A couple years ago I was pitching a magazine idea with a group of students to one of America's largest publishing houses. It was for twentysomethings who wanted to know what the heck they were doing on their own. We were their well designed advice column. I remember the art director of some real magazine looking at us with excitement and pitching his own idea of the cover. "I can just see it. There's a woman and half the image is her in casual clothing the other half in business attire. Across the page it will say, 'You can have it all!'" I think a quiet groan echoed throughout our staff. That was exactly what we didn't want. Looking into the very near future of holding degrees and the foreboding responsibility to hold down a job, we began to think about minimalizing our schedules. We were reassessing our view of success. The interesting part was that at the time I was working nearly full time in ministry, acting as editor in chief of a budding magazine, finishing my last year of college, dating a boy who lived at least three states away, living with three amazing and loyal friends, who I liked to talk with. . . On it went and although I loved all the different parts of my life I felt more than overextended. The image I would often meditate on while running off to this meeting or the next was of me running off to one meeting or the next and subsequently lopping off limbs to lighten the load. There was more than I could handle.
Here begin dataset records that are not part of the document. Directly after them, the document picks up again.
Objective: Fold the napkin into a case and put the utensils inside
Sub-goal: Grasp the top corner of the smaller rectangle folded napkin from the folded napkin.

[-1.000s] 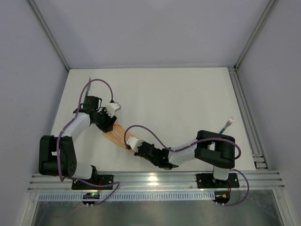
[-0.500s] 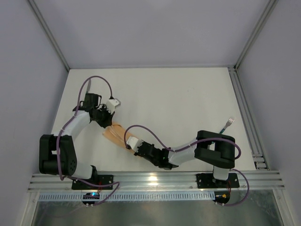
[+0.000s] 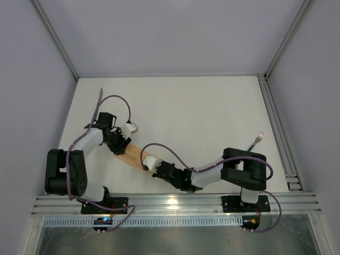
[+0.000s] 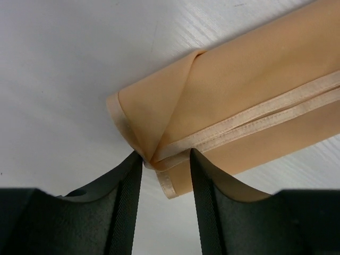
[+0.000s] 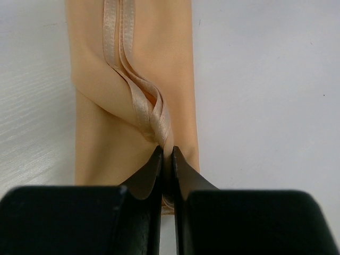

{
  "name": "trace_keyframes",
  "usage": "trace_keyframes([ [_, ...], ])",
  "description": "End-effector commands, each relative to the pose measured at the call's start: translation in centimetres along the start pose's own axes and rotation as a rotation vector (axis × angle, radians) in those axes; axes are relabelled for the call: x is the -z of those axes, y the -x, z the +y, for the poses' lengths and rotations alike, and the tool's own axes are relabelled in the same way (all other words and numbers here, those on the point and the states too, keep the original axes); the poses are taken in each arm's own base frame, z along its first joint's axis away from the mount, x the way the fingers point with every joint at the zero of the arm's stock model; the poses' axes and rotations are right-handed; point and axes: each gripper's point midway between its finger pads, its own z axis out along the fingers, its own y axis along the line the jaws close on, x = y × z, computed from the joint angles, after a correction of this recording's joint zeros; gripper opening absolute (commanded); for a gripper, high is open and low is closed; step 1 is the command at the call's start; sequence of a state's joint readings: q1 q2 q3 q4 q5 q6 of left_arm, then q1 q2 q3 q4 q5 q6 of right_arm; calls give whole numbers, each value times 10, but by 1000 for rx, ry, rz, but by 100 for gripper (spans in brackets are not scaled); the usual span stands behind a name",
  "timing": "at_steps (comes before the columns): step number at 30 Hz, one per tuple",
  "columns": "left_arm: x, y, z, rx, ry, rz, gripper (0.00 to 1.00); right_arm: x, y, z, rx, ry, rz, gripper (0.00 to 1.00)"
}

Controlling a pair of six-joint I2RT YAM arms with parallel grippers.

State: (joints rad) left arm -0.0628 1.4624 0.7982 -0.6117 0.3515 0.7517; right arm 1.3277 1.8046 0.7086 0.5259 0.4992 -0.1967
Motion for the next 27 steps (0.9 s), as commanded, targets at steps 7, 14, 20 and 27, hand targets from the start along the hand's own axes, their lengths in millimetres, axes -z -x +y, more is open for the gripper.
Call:
trace_keyframes([
  [7,74,69,-46,-121,-159,-325,48,16,19,6,18,77,-110,4],
  [14,102,106,-95,-279,-350,-604,59,18,22,15,-50,145,-142,4],
  [20,57,91,-124,-467,-365,-564,65,15,16,15,-155,152,-147,4],
  [27,21,75,-140,-567,-331,-533,68,10,18,18,-303,143,-159,4],
])
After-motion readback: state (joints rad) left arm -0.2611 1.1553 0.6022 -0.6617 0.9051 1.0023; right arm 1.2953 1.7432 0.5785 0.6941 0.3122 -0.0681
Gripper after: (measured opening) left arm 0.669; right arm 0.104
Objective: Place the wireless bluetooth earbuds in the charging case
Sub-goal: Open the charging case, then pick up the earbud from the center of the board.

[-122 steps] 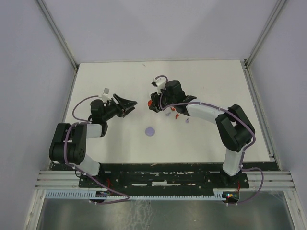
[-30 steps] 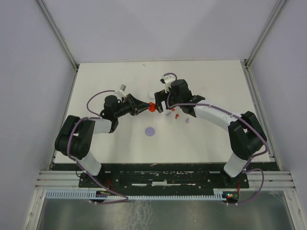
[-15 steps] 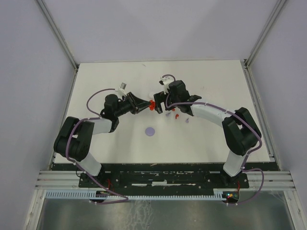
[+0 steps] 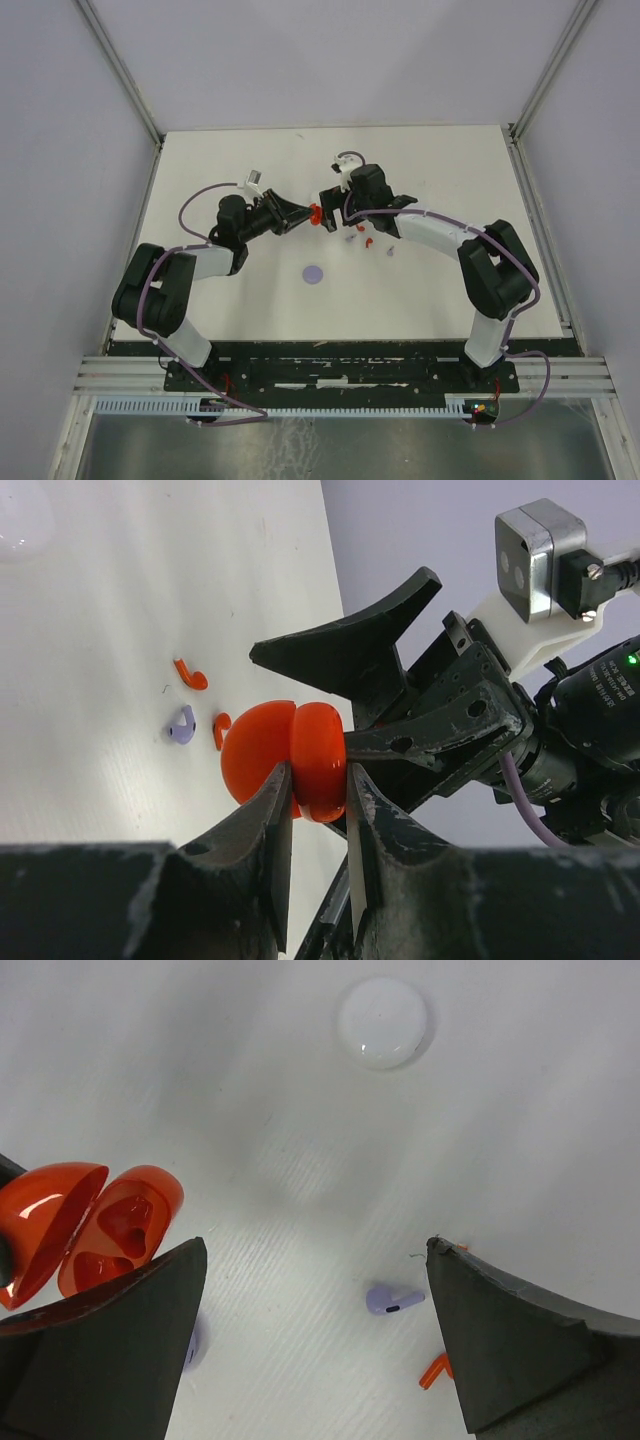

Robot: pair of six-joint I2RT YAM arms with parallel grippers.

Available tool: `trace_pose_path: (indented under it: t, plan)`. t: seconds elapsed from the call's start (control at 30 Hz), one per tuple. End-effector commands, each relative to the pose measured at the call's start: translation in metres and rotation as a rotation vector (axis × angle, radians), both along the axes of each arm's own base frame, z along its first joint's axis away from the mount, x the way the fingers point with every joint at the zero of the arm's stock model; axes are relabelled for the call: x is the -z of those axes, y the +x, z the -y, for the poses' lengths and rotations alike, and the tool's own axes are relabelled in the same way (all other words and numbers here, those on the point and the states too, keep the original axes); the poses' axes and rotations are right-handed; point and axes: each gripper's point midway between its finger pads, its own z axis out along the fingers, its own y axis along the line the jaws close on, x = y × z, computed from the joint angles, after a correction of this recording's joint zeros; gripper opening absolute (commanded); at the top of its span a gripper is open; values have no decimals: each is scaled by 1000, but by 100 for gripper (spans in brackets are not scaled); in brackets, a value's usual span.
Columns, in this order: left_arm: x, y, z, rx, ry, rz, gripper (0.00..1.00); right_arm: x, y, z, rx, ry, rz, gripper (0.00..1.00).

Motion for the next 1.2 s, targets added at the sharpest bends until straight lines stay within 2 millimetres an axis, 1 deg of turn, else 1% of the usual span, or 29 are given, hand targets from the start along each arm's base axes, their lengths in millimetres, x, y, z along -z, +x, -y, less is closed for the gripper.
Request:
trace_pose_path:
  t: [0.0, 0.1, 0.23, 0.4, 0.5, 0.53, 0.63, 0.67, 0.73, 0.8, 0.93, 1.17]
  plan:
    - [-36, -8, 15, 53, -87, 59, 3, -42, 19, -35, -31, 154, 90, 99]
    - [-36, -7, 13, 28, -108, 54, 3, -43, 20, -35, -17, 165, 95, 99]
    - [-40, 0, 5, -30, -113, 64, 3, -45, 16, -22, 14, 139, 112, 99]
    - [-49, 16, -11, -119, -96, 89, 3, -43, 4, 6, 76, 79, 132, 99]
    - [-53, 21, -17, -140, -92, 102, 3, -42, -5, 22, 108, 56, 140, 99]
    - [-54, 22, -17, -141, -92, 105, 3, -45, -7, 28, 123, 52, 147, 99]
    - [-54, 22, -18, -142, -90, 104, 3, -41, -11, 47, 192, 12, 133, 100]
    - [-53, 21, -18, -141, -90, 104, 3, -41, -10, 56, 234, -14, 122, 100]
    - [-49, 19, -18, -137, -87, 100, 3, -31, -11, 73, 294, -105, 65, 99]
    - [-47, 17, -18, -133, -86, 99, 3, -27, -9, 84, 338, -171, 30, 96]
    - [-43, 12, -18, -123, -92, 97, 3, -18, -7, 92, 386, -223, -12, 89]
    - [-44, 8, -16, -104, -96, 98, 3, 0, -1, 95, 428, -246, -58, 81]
I hope I've learned from that and I think I have. Coming into marriage and a new city and new church and new school, I didn't want to default in saying "I"m so busy" with no hope of ever slowing down. But the tendency is still there. Children's ministry would be a great complement to the journalism team, to babysitting to help a friend, to working just four more hours a week for that promotion, to just taking ten credits, to being married, making friends. You could construct a similar list. The difference was the preemptive strike that lopped off one activity and stopped a potential second. I look forward to being open, in my schedule in my life, for others. We want our home to be a sanctuary for people. If everyone else is running at breakneck speed I'd like to be a contact where they can slow down, think, dream. Why does my mind somehow associate the image of doing it all to Mary Tyler Moore?
I was interviewing the pastor of my church for the aforementioned journalism team. He has been on sabbatical for three months and is preparing to return. I asked him, among other things, if he got bored (he did) and then if he got lonely. He replied that it came to a point when the phone stopped ringing and the email never showed up. He knew his staff was doing fine because they raised more than $100,000 for an Advent offering. He had to reevaluate what gave him worth, because at that moment he wasn't entirely pastor or father or husband. He wasn't needed in the larger scheme of things. Where would that leave me? And in my heart I hear the echo from my morning class,"In Christ. In Christ. In Christ." And Rick emphasized not the global mission of the church but the urgency for every person to know the Gospel and that God loves them. The tendency to move faster and do more was quelled by the need to simply know God's love and our union with Christ. How interesting.